Saturday, February 16, 2008

The epitome of decadence

Seoul National University is taking us$150.000 from a grieved woman from California who recently lost her beloved pitbull Booger. She wants him cloned, and the university is willing to indulge her fancy. You may snicker. You may laugh. You may mock this woman. Yet she does represent the self-indulgence of America's decadence and boredom and barrenness and the lack of connexion with other fellow human beings.
Anyone who knows English fairly well, knows what a booger is. In fact, Booger is a character in the spoofs Hollywood churned out in a series about a bunch of goofey recruits at a police Academy in sunny California. A booger is a congealed bit of snot or mucus which little children have an odd habit of eating! So Booger's mum wants a clone of her dear departed pit bull.
This exercise in money and cold humanity is not something new. Tinseltown adapted with wry humour Evelyn Waugh's acid biting 'The Loved One', which put up to the light of ridicule pet cemeteries in California. But he was a foreigner and a nasty man, so Americans can dismiss him with a flick of a flyswatter. But Booger's mum is an echt American and so her indulgence cannot!

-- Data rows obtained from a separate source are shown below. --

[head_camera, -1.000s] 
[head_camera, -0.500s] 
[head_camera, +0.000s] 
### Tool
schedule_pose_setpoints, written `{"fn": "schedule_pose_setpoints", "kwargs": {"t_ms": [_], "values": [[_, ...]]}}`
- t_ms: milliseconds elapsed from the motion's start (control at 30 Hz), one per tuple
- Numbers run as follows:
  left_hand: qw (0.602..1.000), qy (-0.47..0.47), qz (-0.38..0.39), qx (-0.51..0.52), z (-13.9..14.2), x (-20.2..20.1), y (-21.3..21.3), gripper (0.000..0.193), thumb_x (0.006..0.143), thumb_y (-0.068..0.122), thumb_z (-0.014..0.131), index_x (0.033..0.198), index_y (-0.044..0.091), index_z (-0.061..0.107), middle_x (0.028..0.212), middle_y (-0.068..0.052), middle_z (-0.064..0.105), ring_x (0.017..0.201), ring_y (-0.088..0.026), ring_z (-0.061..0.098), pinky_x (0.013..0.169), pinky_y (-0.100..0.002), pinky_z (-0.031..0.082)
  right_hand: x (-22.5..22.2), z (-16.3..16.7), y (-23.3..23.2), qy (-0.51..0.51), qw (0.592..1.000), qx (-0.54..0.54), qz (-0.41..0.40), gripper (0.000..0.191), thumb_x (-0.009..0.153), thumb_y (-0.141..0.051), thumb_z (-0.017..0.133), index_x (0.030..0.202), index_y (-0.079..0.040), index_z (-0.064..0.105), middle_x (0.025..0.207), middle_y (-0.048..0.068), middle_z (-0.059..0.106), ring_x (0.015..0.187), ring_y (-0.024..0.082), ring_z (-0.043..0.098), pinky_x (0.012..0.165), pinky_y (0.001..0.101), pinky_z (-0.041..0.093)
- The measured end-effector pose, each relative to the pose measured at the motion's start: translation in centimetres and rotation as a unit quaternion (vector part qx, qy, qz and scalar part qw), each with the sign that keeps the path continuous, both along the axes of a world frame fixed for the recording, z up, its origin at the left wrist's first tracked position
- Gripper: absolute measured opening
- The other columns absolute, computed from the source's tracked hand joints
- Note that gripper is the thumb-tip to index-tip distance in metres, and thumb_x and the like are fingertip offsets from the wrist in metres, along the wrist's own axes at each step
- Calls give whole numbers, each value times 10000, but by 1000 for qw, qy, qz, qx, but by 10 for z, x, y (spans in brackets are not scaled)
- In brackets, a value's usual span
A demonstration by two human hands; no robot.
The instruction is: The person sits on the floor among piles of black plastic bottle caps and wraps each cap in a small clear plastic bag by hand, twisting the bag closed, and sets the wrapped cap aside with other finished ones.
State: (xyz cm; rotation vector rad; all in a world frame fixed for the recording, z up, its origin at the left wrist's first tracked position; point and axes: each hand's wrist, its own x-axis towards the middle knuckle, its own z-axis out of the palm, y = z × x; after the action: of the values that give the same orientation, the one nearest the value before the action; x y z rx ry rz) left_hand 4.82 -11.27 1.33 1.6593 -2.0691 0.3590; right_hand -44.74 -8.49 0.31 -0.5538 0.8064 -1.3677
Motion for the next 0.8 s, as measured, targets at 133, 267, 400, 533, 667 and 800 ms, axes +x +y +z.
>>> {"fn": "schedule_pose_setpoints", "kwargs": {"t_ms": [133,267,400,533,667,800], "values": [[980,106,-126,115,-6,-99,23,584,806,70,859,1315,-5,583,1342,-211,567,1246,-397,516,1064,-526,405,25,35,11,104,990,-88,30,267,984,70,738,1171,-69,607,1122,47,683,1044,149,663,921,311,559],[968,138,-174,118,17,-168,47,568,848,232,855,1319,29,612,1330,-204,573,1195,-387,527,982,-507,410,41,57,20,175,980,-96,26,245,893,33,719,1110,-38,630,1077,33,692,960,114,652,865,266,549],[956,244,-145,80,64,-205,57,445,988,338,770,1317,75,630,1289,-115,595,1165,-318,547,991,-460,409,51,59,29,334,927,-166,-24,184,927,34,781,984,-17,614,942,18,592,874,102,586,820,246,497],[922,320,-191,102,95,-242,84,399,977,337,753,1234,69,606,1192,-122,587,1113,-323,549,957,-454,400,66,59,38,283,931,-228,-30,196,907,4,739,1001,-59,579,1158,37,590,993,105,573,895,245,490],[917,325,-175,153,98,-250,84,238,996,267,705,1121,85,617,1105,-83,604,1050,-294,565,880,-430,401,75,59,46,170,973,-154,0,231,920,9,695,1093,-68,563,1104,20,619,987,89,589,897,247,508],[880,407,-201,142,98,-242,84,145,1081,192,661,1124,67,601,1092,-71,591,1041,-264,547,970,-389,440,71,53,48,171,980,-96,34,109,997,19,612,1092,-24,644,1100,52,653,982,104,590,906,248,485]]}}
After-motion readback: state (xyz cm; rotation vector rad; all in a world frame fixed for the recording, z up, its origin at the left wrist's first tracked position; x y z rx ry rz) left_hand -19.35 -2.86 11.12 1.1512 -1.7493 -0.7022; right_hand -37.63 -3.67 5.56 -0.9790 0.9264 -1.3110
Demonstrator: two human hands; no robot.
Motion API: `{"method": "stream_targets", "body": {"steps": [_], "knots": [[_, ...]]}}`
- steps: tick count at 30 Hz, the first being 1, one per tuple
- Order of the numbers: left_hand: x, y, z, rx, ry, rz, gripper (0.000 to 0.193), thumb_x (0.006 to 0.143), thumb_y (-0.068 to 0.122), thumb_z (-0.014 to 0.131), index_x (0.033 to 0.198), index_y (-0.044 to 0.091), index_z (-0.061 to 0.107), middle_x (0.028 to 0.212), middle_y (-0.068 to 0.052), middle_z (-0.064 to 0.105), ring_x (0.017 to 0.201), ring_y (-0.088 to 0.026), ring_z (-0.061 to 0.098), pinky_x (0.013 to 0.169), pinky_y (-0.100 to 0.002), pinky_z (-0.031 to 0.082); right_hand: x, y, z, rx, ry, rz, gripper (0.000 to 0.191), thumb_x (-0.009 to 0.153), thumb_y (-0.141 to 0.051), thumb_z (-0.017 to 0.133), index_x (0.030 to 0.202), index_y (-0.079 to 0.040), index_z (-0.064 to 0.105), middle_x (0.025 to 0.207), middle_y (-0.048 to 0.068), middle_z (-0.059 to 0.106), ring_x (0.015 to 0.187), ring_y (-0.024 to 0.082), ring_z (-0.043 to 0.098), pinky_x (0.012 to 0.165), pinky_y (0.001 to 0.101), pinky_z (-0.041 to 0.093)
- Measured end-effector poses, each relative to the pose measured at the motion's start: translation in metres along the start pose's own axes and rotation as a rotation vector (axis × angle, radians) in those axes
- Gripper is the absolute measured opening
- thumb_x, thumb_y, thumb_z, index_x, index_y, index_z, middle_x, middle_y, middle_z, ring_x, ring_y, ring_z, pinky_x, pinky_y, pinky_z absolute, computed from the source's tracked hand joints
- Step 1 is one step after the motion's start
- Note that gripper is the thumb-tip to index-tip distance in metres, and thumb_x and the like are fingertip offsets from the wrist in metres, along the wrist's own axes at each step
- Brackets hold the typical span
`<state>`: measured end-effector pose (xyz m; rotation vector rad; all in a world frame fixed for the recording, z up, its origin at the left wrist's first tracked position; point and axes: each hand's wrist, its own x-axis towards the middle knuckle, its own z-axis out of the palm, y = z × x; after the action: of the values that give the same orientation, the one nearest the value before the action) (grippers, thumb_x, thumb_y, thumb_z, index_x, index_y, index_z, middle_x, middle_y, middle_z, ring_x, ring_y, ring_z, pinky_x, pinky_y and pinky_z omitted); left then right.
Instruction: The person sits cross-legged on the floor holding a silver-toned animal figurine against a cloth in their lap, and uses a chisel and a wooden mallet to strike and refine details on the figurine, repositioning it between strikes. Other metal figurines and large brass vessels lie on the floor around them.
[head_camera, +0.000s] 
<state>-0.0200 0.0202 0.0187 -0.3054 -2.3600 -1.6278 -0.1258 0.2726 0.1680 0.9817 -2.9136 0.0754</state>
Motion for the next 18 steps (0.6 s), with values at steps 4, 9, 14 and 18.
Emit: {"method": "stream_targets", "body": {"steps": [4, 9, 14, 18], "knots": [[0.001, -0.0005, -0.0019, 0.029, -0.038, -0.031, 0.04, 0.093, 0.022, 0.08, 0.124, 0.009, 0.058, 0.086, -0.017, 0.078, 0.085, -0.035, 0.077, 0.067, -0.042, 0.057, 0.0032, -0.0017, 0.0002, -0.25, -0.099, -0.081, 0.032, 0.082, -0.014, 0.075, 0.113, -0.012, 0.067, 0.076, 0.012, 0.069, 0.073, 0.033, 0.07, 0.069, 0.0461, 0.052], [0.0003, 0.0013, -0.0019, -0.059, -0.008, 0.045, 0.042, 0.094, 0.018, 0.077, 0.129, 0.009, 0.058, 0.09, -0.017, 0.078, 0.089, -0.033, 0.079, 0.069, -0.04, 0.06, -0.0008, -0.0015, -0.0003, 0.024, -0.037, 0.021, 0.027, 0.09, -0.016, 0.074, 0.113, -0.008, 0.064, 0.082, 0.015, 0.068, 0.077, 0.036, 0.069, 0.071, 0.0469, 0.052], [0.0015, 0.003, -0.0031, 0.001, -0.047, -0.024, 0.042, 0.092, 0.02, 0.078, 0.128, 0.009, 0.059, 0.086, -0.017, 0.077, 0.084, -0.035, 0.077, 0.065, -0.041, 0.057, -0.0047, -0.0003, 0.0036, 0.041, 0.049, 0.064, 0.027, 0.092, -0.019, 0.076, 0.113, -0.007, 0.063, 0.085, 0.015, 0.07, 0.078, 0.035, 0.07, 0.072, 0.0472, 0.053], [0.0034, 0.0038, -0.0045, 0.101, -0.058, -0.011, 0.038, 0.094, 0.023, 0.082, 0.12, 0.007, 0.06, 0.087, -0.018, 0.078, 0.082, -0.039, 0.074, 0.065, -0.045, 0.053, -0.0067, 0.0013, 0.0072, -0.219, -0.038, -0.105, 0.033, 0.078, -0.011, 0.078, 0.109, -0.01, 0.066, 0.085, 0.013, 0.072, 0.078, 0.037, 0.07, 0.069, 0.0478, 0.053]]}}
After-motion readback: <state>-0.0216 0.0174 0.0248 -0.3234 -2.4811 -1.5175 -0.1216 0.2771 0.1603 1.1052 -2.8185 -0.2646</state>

Hollywood has also recorded on celluloid and with great humour and a deep cut of disdain especially in films about the Great Depression the rich who coodle and primp poodles and dogs in a way that they wouldn't throw a bone to the starving poor. Even the Israeli's used Jewish humour to that effect about a poor Sephardic man looking to cash in a reward rounds up stray dogs. He lives in a slum not unlike the ones we see in Parisian suburbs...and has a large family to feed...so he knocks on the door of a comfortable, middle class couple with a dog any dog...they open the door and by the look of horror on their European faces, they recoil in horror and slam with a thud in the man's face. Okay he had a mutt, they lost a poodle, but the facial expressions said it all---they had see 'vermin' and they didn't want anything to do with it...And in her own way, Booger's mum lonely as she is without her Booger has no consciousness of the poor within her town or the struggling needs of her neighbours in these brutal economic times...she wants but one thing...her Booger as a clone. Here we go again, and it was said more than a century ago by America's own and not widely read economist Thorstein Veblen in his 'Theory of the Leisure Classes'...so as the economic crisis deepens in the US and recovery is not for tomorrow, Booger's mum is a poster gal for the decadence which defines Herr Bush's America.